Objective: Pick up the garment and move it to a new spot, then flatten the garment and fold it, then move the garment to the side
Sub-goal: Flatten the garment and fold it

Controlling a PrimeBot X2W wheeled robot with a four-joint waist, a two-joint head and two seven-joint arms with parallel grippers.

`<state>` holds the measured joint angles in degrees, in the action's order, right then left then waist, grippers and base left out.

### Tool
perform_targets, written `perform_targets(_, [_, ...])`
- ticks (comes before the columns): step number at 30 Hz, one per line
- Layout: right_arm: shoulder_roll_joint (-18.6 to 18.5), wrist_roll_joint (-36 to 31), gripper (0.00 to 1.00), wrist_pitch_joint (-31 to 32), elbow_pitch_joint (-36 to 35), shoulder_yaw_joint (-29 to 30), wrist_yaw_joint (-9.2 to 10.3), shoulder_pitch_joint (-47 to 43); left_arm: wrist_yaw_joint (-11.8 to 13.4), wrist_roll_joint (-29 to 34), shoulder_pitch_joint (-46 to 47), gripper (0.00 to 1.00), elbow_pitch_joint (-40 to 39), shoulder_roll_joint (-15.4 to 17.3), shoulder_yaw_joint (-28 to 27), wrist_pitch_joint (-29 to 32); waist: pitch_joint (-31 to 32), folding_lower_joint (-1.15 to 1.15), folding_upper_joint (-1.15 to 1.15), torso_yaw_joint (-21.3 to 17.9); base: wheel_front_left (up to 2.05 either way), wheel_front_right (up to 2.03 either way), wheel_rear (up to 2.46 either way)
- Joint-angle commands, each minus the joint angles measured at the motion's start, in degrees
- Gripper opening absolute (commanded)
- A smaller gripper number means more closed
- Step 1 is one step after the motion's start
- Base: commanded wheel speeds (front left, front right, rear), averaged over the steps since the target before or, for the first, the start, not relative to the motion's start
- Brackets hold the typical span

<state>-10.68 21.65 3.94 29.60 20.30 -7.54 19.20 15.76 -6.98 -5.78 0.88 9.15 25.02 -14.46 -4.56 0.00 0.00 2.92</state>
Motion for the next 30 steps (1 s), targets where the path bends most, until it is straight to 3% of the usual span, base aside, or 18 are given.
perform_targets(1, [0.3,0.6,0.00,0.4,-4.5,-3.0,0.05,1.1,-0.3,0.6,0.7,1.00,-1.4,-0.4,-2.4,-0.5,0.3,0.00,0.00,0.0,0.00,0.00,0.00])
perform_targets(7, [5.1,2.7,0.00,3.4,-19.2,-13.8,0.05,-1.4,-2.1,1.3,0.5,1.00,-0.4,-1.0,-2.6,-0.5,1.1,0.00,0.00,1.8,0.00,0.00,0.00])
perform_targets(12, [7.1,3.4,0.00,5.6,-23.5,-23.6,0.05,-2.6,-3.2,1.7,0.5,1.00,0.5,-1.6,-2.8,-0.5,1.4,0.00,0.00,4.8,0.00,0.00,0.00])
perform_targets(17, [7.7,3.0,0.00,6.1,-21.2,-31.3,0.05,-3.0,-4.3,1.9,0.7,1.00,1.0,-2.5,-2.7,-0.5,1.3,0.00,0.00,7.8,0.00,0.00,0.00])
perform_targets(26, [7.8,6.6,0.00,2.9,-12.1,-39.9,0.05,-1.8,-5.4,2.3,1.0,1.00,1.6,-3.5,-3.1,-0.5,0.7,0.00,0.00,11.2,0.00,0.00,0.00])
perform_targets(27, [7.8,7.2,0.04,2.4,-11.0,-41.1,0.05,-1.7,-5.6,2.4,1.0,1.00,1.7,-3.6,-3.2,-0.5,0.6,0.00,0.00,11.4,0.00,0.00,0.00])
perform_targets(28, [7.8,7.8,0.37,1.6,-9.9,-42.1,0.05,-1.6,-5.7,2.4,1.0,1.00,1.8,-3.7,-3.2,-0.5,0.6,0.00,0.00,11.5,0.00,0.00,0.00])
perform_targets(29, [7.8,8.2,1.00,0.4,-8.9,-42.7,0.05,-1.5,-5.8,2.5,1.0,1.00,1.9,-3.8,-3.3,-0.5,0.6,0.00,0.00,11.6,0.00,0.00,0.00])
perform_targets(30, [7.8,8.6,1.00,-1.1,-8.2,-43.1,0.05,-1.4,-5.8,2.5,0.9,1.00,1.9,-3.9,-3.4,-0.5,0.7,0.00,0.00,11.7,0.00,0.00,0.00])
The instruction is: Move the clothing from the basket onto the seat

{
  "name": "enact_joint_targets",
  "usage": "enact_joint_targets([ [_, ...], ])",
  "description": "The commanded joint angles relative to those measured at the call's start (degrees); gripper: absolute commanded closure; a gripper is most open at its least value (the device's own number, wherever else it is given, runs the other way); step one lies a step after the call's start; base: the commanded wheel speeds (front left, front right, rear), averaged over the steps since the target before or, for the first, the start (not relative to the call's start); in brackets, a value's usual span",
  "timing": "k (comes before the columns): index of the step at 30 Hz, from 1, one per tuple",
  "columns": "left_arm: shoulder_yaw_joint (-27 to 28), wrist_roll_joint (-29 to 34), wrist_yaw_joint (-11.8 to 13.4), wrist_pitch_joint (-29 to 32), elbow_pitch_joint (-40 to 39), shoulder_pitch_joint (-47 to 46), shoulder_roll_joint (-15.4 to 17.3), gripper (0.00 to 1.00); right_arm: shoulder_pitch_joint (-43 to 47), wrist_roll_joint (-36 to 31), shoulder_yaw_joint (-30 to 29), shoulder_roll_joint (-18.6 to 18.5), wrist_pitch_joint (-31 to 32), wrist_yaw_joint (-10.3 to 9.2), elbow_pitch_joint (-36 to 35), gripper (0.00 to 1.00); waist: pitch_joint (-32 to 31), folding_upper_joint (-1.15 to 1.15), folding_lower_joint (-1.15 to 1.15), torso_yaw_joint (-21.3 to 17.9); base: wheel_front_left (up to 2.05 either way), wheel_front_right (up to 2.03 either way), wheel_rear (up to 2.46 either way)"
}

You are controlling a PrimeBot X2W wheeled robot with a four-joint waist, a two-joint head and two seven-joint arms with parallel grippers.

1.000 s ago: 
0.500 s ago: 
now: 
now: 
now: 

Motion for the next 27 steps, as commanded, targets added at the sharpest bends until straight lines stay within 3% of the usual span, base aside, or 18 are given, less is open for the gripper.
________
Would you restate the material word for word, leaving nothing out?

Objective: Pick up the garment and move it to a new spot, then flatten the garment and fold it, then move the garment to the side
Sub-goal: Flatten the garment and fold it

Controlling a PrimeBot X2W wheeled robot with a four-joint waist, a two-joint head and two seven-joint arms with parallel grippers.

`<state>` holds the measured joint angles in degrees, in the action's order, right then left then waist, grippers and base left out.

### Tool
perform_targets, written `perform_targets(_, [_, ...])`
- ticks (comes before the columns): step number at 30 Hz, one per line
- Layout: right_arm: shoulder_roll_joint (-18.6 to 18.5), wrist_roll_joint (-36 to 31), gripper (0.00 to 1.00), wrist_pitch_joint (-31 to 32), elbow_pitch_joint (-36 to 35), shoulder_yaw_joint (-29 to 30), wrist_yaw_joint (-9.2 to 10.3), shoulder_pitch_joint (-47 to 43); left_arm: wrist_yaw_joint (-11.8 to 13.4), wrist_roll_joint (-29 to 34), shoulder_pitch_joint (-46 to 47), gripper (0.00 to 1.00), elbow_pitch_joint (-40 to 39), shoulder_roll_joint (-15.4 to 17.3), shoulder_yaw_joint (-28 to 27), wrist_pitch_joint (-29 to 32); waist: pitch_joint (-31 to 32), folding_lower_joint (-1.15 to 1.15), folding_upper_joint (-1.15 to 1.15), torso_yaw_joint (-21.3 to 17.9); base: wheel_front_left (up to 2.05 either way), wheel_front_right (up to 2.03 either way), wheel_rear (up to 2.46 either way)
- Joint-angle commands, each minus the joint angles measured at the motion's start, in degrees
- Gripper opening absolute (commanded)
- A smaller gripper number means more closed
- Step 1 is one step after the motion's start
- Base: commanded wheel speeds (front left, front right, rear), averaged over the steps since the target before or, for the first, the start, not relative to the motion's start
- Brackets hold the typical span

<state>-10.68 21.65 3.94 29.60 20.30 -7.54 19.20 15.76 -6.98 -5.78 0.88 9.15 25.02 -14.46 -4.56 0.00 0.00 2.92</state>
Motion for the next 30 steps (1 s), targets where the path bends most, until it is straight to 3% of the usual span, base aside, or 18 are given.
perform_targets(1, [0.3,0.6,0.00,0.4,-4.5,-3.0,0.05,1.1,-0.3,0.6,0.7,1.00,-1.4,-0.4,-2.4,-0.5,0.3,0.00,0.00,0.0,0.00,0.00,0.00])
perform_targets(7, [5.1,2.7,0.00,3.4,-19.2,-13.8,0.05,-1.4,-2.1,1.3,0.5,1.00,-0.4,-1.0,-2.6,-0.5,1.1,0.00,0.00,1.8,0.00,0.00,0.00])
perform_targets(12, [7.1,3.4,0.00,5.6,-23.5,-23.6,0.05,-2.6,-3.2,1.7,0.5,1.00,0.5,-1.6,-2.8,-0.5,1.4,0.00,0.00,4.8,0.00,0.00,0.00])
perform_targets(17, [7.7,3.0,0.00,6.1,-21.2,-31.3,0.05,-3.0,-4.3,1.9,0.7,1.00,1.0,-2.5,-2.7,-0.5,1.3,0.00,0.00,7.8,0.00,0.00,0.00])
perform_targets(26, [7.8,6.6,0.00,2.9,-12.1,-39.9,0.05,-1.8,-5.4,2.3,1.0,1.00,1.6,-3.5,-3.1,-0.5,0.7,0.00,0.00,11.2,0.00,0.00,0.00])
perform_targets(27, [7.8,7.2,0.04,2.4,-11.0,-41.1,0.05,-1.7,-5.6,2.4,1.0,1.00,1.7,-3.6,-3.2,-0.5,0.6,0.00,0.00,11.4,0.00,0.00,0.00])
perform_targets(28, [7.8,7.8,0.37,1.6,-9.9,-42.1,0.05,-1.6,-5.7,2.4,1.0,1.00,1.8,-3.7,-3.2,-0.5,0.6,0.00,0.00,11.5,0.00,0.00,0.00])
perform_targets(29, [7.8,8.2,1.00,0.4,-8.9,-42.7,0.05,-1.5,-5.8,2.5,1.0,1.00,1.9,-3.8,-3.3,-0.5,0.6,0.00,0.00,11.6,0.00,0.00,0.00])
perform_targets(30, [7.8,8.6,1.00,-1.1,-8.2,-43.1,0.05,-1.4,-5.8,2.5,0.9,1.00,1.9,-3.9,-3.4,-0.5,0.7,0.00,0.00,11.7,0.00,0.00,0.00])
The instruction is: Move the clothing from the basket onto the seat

{
  "name": "enact_joint_targets",
  "usage": "enact_joint_targets([ [_, ...], ])",
  "description": "The commanded joint angles relative to those measured at the call's start (degrees); gripper: absolute commanded closure; a gripper is most open at its least value (the device's own number, wherever else it is given, runs the other way); step one lies a step after the call's start; base: the commanded wheel speeds (front left, front right, rear), averaged over the steps since the target before or, for the first, the start (not relative to the call's start); in brackets, a value's usual span",
  "timing": "k (comes before the columns): index of the step at 30 Hz, from 1, one per tuple",
  "columns": "left_arm: shoulder_yaw_joint (-27 to 28), wrist_roll_joint (-29 to 34), wrist_yaw_joint (-11.8 to 13.4), wrist_pitch_joint (-29 to 32), elbow_pitch_joint (-40 to 39), shoulder_pitch_joint (-47 to 46), shoulder_roll_joint (-15.4 to 17.3), gripper (0.00 to 1.00); right_arm: shoulder_pitch_joint (-43 to 47), wrist_roll_joint (-36 to 31), shoulder_yaw_joint (-30 to 29), shoulder_roll_joint (-18.6 to 18.5), wrist_pitch_joint (-31 to 32), wrist_yaw_joint (-10.3 to 9.2), elbow_pitch_joint (-36 to 35), gripper (0.00 to 1.00); waist: pitch_joint (-32 to 31), folding_upper_joint (-1.15 to 1.15), folding_lower_joint (-1.15 to 1.15), torso_yaw_joint (-21.3 to 17.9); base: wheel_front_left (up to 2.05 either way), wheel_front_right (up to 2.03 either way), wheel_rear (up to 2.46 either way)"
}

You are controlling a PrimeBot X2W wheeled robot with a four-joint waist, a two-joint head and two seven-joint arms with parallel grippers.

1.000 s ago: 
0.500 s ago: 
now: 
now: 
now: 

Motion for the next 27 steps, as commanded, targets added at the sharpest bends until straight lines stay within 3% of the usual span, base aside, or 18 are given, less is open for the gripper.

The answer requires nothing more.